Cuando no funciona esta ecuación el ciudadano tiene como producto la inseguridad y exige al infractor de la paz se aparte de la localidad y se reestablezca la confianza, para ello exige a la administración identificarlos, fijar un proceso y lograr su exclusión; significa que el derecho de policía realice un juicio siempre largo y garantista para evitar errores y se recluya en cárceles con penas cada vez más altas para infracciones que son siempre recurrentes, es el mecanismo que los Estados emplean para enfrentar esta alteración de la paz que golpea con violencia, o con participación de grupos conformados por individuos con roles y funciones que han dividido el trabajo y optimizado el lucro, han afectado el bienestar general y la obligación de los Estados de proteger a los habitantes en su entorno básico como es la vivienda, el trabajo y los logros de uso frecuente donde se reciba servicios, y reducen la persecución del delito a límites simbólicos, nos han generado tanta inseguridad más violenta y compleja, ya no es una violencia ejercida directamente al ciudadano y sus bienes que los Códigos Penales regulan por el grado de afectación. Hay temor en nuestra población, se altera la economía, los estándares de voluntad e intencionalidad criminal superan la previsión de los Códigos, la ingesta de drogas y la proliferación de drogas dependientes y de personas con desórdenes mentales aumenta la tasa de infractores, a lo que se agrega las reticentes oportunidades laborales de personas que han cometido delitos, ello, sin duda, rebasa el control formal y social del Estado, distorsionando los derechos humanos que usados perniciosamente abonan al concepto de inseguridad e ineficiencia del Estado.

En este escenario de impotencia regional en economías emergentes se ha reflexionado sobre el control social y evaluado desde una drasticidad con una intervención social – militar que recala en un endurecimiento de penas en casi todos los delitos; la difusión de estas noticias sensibilizaría a la población.
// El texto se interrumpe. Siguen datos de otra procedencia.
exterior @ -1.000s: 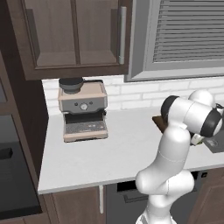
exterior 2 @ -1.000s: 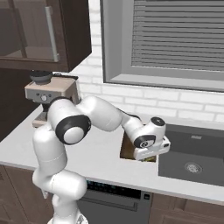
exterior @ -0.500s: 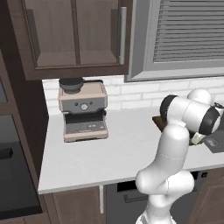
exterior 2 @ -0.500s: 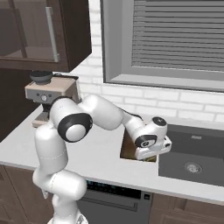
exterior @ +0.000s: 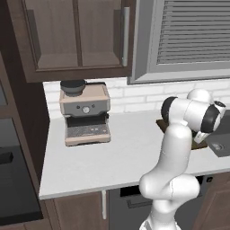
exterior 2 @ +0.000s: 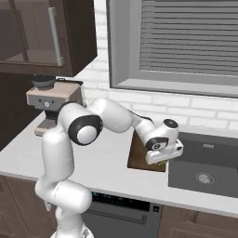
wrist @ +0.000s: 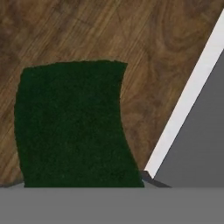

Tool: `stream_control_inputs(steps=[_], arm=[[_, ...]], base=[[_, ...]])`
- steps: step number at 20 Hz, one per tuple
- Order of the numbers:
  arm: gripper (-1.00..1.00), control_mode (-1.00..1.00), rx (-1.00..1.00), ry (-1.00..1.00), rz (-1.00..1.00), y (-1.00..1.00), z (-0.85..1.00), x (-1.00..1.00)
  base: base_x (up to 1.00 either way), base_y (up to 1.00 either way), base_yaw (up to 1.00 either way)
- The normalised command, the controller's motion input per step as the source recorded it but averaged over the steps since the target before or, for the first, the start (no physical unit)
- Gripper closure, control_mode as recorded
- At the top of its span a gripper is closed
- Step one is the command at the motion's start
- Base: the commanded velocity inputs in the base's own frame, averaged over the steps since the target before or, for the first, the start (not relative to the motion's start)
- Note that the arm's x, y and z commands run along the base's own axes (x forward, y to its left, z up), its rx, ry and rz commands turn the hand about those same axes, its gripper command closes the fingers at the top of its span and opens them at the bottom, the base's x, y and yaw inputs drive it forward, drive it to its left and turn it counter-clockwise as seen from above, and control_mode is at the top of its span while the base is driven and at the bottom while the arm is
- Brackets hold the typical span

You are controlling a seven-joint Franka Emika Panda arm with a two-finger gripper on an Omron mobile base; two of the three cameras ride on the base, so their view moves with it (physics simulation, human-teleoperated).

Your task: Pick up the sponge from the counter and clean the cutting board by briefly scrubbing or pressing down on the cutting board. Once finished, release the sponge.

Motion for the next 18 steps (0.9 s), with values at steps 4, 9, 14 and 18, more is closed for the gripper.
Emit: stream_control_inputs(steps=[4, 9, 14, 18], arm=[[1.00, -1.00, 0.00, 0.00, 0.00, 0.18, -0.11, 0.99], [1.00, -1.00, 0.01, 0.00, 0.00, 0.21, -0.19, 0.96], [1.00, -1.00, 0.02, 0.00, 0.01, 0.13, -0.31, 0.77], [1.00, -1.00, 0.00, 0.03, 0.00, 0.22, -0.37, 0.76]], base=[[0.00, 0.00, 0.00], [0.00, 0.00, 0.00], [0.00, 0.00, 0.00], [0.00, 0.00, 0.00]])
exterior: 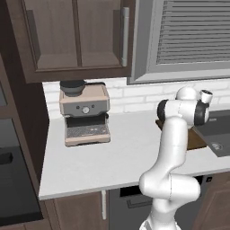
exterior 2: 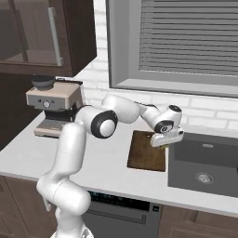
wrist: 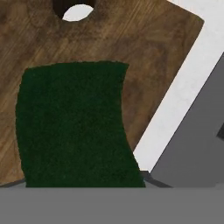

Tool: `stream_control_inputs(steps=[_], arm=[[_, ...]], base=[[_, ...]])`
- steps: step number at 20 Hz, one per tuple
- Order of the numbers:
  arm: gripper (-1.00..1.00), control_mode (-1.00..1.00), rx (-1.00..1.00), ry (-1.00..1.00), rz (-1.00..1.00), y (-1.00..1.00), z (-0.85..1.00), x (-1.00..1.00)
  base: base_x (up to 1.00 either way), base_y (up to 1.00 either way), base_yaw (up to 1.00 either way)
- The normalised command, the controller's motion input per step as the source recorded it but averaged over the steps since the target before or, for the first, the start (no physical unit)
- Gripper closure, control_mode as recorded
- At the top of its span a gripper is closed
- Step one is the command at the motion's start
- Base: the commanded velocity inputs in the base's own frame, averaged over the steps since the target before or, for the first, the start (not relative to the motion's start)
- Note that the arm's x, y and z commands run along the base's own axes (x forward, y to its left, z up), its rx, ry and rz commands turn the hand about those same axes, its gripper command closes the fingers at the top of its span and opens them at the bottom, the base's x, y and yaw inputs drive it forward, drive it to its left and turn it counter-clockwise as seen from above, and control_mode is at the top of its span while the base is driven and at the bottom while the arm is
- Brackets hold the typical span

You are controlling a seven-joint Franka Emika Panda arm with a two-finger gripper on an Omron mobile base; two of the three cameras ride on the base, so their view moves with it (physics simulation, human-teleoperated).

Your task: Pick up the sponge from the counter and clean the cutting board by briefly scrubbing or pressing down on the cutting board. Once finished, release the sponge.

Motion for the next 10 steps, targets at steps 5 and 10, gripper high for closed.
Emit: stream_control_inputs(steps=[5, 10], arm=[[1.00, -1.00, 0.00, 0.07, 0.00, 0.36, -0.39, 0.85], [1.00, -1.00, 0.00, 0.03, 0.01, 0.30, -0.54, 0.48]], base=[[0.00, 0.00, 0.00], [0.00, 0.00, 0.00]])
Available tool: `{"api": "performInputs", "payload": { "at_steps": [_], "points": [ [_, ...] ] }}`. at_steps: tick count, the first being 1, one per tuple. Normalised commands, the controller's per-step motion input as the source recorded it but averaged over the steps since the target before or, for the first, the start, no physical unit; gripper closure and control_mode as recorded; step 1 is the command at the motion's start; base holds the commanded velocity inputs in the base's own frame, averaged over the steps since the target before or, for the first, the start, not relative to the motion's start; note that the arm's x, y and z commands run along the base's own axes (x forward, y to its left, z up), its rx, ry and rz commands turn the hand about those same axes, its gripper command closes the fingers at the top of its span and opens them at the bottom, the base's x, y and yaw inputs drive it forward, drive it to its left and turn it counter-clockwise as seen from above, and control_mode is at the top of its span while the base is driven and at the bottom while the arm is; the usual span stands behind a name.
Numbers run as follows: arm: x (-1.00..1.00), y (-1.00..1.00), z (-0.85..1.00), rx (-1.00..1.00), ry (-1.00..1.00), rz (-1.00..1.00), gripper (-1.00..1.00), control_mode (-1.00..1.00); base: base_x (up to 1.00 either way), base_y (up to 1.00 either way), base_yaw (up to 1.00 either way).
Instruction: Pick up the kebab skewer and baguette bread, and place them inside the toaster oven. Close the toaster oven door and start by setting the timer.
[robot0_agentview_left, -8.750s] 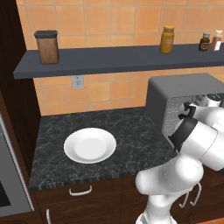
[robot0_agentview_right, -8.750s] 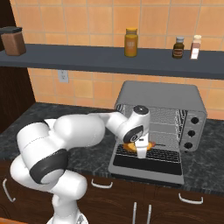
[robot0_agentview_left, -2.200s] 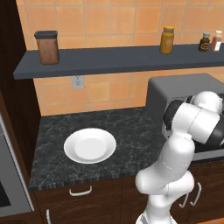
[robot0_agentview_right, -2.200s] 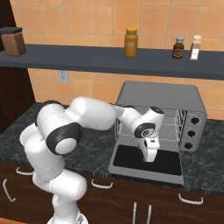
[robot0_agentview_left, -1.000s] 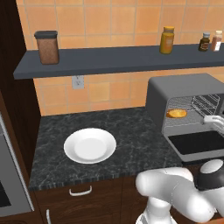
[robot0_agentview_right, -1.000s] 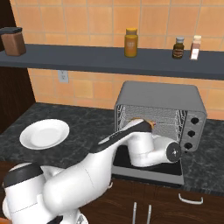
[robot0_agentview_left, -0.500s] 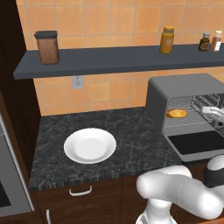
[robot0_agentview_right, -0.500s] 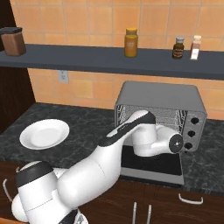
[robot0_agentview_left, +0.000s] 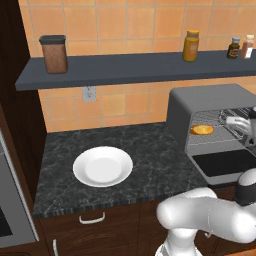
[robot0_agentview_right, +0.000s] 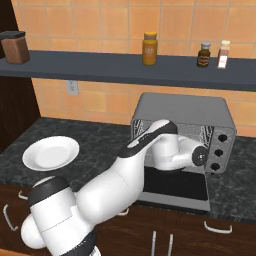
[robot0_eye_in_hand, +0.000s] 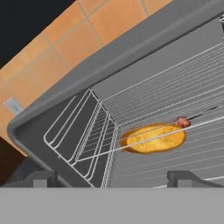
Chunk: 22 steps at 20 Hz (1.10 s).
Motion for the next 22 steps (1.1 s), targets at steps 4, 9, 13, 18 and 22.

Se busca salidas, una de ellas, que es racional y prudente, es convocar a funcionarios y responsables del bienestar de la sociedad, identificando la intensidad y los grados de distorsión social, que realiza el CHDS. Me parece plausible que la amenaza a la seguridad nacional implica priorizarla en las agendas nacionales, dotar de recursos e implementar políticas transversales, otra de ellas, tal vez la más importante, es implementar una política preventiva de muy largo plazo, parte de una mera generación en que la educación con valores es urgente, no basta normas prohibitivas propuestas de sanción, sino que rescata enunciados fundacionales, de etnias y pueblos que forman los Estados, como los Incas para el Perú, tenían generalizado no robar, no mentir, decir la verdad, sencillos pero con linderos de control general que en nuestra estructura occidental son valores como ideales que individualmente debemos cultivar como hábitos, ya que interceptar, controlar y juzgar el delito es oneroso. Apostar por valores es más beneficioso y debemos alentar su uso cotidiano, en todo lugar donde se busque la seguridad ciudadana. Tiene que influirse como como un hecho para mejorar la actitud de la población de Boston, producida por la insania demencial de colocar bombas y atentar contra civiles, fue la población que colectivamente tuvo que asumir la obligación de identificar a los autores, y el rechazo inmediato fortalece el vecindario y al Estado como un lugar seguro, que el repudio y la sanción van a ser inmediatos. Hay pues valores en práctica y uso que por guerras asimétricas en la que los ataques son arteros y masivos, se aglutinan colectivamente en busca de respuestas inmediatas. Es positivo y debe potenciarse ya que legitima al derecho de intervención del Estado.